I have been a practising witch for around thirty years and when I started out there very few books on the subject and they were hard to find out about, nor were there any pagan moots or open rituals for the Sabbats or the large scale pagan-oriented conferences that there are now and it was difficult to find out much information of any real value. I got used to doing things my on my own and experimenting to find out what works, what doesn’t work, how to do sacred journey and celebrate the sabbats on a solitary path. It was not always easy but it was always worthwhile and that time spent on my own meant that I developed a more unique, individual and meaningful path as I could follow my interests and instincts instead of following whatever teaching I would have had to learn if I had been under the guidance of a coven. It also meant that I was confident in what I was doing and had nobody telling me I was doing it wrong… Now I am using the experiences I’ve had to give others some guidance – that initial solitary learning was joyful and valuable but I dearly wished there had been somebody to at least throw a few ropes out from time to time. After a few years, I began to meet other pagans and witches and gradually taking part in group rituals and soon I had progressed to planning and leading them. From there I started to run workshops at camps and then to give talks at events and conferences and festivals both locally and nationally and I’ve written extensively for mind-body-spirit magazines as well as my books. Paganism was expanding into the public eye and there were (and still are) so many people finding their way to the witching path but although there are now workshops, groups, moots, open rituals and camps across the UK that are fairly accessible, people are still coming to me and asking for guidance. The open events and moots are a good starting point but I am still asked: ‘Where can I find a coven or can I join yours? Will you mentor me?’ I can’t offer that to you, I simply don’t have the time for the dozens of people who ask me every time I speak in public, but hopefully the classes I run, the talks, workshops and open rituals, are helping people to find their feet

I read tarot cards, I’m learning the Ogham, I’ve had shamanic soul retrieval with Kenneth and Beryl Meadows, croaked with Oak at Superspirit and nearly got set on fire accidentally during a Lammas rite at the Northern Green Gathering when a straw pentacle set into the ground was lit too soon! I learned basic aromatherapy massage, djembe and shamanic drumming techniques and I’m fairly sensitive to auras and subtle energy fields.  I’m also a reiki healer and it works nicely alongside witchcraft – I’ve had very positive experiences with animals lately including pets I’ve never met – a dog named Roxy, a cat and once a rabbit who’d been given a date for euthanasia but after a couple of distance reiki sessions was still going strong. One of the other things that combines nicely with my particular witchcraft is my love of textile crafts, sewing and knitting. I enjoy making herb sachets, charms out of old bits of yarn or poppet dolls to be for healing; knitting is also useful because it’s so repetitive, making it perfect for mantras with a catch-word or phrase with every stitch or row.

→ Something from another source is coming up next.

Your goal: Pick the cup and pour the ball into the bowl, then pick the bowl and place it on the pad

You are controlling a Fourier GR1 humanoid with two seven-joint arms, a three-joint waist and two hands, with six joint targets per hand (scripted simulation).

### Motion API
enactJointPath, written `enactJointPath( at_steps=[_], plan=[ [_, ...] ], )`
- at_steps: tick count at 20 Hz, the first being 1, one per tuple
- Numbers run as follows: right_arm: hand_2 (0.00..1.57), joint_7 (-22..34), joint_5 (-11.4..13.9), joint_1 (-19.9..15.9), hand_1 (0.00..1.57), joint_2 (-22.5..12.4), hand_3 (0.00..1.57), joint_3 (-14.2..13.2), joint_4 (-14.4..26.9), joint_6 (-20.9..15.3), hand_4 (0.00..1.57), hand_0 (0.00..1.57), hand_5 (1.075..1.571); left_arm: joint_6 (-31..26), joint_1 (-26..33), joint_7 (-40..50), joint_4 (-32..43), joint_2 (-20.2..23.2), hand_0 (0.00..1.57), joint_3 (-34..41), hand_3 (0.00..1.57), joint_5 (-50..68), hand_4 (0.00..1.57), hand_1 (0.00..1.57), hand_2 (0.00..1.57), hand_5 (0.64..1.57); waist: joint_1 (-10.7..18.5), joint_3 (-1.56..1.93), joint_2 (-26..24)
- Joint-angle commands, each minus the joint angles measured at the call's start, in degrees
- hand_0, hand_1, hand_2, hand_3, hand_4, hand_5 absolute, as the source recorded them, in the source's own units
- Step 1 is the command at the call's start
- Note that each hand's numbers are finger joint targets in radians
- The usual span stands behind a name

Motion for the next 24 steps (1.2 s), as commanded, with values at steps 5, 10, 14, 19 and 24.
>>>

I used to run two covens – The Linden Wood Coven in Nottingham and the Sherwood Oak Circle near Mansfield. For assorted reasons these groups are no longer going and my path has moved on from eclectic independent witchcraft. I am now part of a wonderful coven in an initiatory tradition and I am honoured to part of it. My reasons for joining the initiatory craft have no bearing on my experiences as an independent witch and I accept that all witches, with or without a coven or initiation are witches. There should be no distinction from one witch to the next and there should be elitism of one tradition over another. All witches are ‘real’ witches – I believe ‘real witches’ is a phrase that should be outlawed. Having the decades of experience as a solitary witch and running eclectic covens has been amazing and now my witchy family has grown as I embrace new traditions to add to my experience of Living Witchcraft.

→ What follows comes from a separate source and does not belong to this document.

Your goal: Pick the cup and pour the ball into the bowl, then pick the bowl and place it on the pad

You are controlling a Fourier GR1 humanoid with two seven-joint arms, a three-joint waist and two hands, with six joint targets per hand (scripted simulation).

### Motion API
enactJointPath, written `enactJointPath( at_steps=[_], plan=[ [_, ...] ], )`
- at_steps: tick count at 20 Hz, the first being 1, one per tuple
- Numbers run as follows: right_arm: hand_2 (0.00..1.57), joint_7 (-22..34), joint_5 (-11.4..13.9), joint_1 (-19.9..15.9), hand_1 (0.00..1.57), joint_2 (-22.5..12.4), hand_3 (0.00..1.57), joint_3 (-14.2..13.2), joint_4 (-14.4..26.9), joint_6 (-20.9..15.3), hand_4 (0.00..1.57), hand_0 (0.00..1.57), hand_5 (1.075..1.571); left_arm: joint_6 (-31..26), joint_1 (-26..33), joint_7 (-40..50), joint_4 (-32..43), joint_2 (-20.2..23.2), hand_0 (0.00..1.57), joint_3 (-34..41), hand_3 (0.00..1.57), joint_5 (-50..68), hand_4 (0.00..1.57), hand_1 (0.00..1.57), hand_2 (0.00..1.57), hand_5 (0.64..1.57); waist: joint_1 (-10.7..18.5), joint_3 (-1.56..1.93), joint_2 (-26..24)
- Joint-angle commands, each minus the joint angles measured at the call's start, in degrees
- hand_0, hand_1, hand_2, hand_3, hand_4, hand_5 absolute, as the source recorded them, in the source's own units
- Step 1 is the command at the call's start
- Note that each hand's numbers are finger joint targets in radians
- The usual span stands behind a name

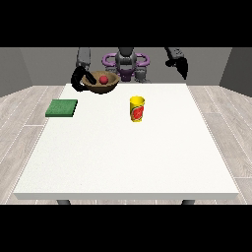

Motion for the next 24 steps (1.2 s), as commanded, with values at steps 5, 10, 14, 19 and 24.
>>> enactJointPath(
  at_steps=[5, 10, 14, 19, 24],
  plan=[
    [1.57, 7.4, -4.5, 0.8, 1.57, -9.1, 0.75, -3.8, -6.7, 11.3, 0.79, 1.57, 1.57, 1.8, 0.4, 3.7, -1.7, -0.2, 0.0, 0.8, 0.0, 0.2, 1.0, 0.0, 0.0, 1.414, -3.0, 0.29, -1.7],
    [1.57, 1.9, -5.7, 0.5, 1.57, -12.8, 0.68, -8.9, -6.5, 9.5, 0.79, 1.57, 1.57, -0.2, 1.6, -5.1, -3.2, -1.7, 0.0, -0.4, 0.0, 0.3, 1.05, 0.0, 0.0, 1.435, 1.7, 0.3, 7.2],
    [1.57, -1.4, -7.7, -0.9, 1.57, -21.2, 0.22, -13.4, -3.4, 14.3, 0.88, 1.57, 1.57, -6.0, -5.9, 2.7, -6.4, 6.0, 0.0, 4.7, 0.0, 6.0, 1.25, 0.0, 0.0, 1.503, 4.2, 0.35, 10.2],
    [1.57, -8.6, -9.6, 2.7, 1.57, -21.8, 0.0, -16.6, -3.2, 13.4, 0.87, 1.57, 1.571, -14.0, -5.2, -3.3, -2.1, 17.6, 0.0, 16.0, 0.0, 13.8, 1.31, 0.0, 0.0, 1.567, 4.4, 0.31, 15.0],
    [1.57, -11.6, -11.1, 1.7, 1.57, -23.8, 0.0, -18.7, -2.3, 15.0, 0.8, 1.57, 1.566, -21.2, -4.4, -7.1, 4.0, 24.4, 0.0, 21.3, 0.0, 17.6, 1.27, 0.0, 0.0, 1.571, 5.1, 0.29, 18.7]
  ],
)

I’m very lucky in that most of the people in my social circle are witches, pagans or some other spiritual path and I feel very blessed to know them all.  I have had some out of this world experiences on my witchy journey – talking to trees, listening to the Goddess in the heart of the moonlight, singing chants around campfires about the old gods and having lots of warming, loving hugs with friends at the end of a ritual for the Sabbats… I love being a witch!

Coming soon is Living Witchcraft, a narrative non-fiction book based on a year in my life, 2014 if you really want to know. The book starts on a cold January morning and walks gently through the highs and lows of each season, with recipies, rituals, crafts and magic along with the way with a song or a poem for every month. Living Witchcraft will be available through Thoth Publications in January 2018 or email me for a signed copy on moiraATaquietspace.org.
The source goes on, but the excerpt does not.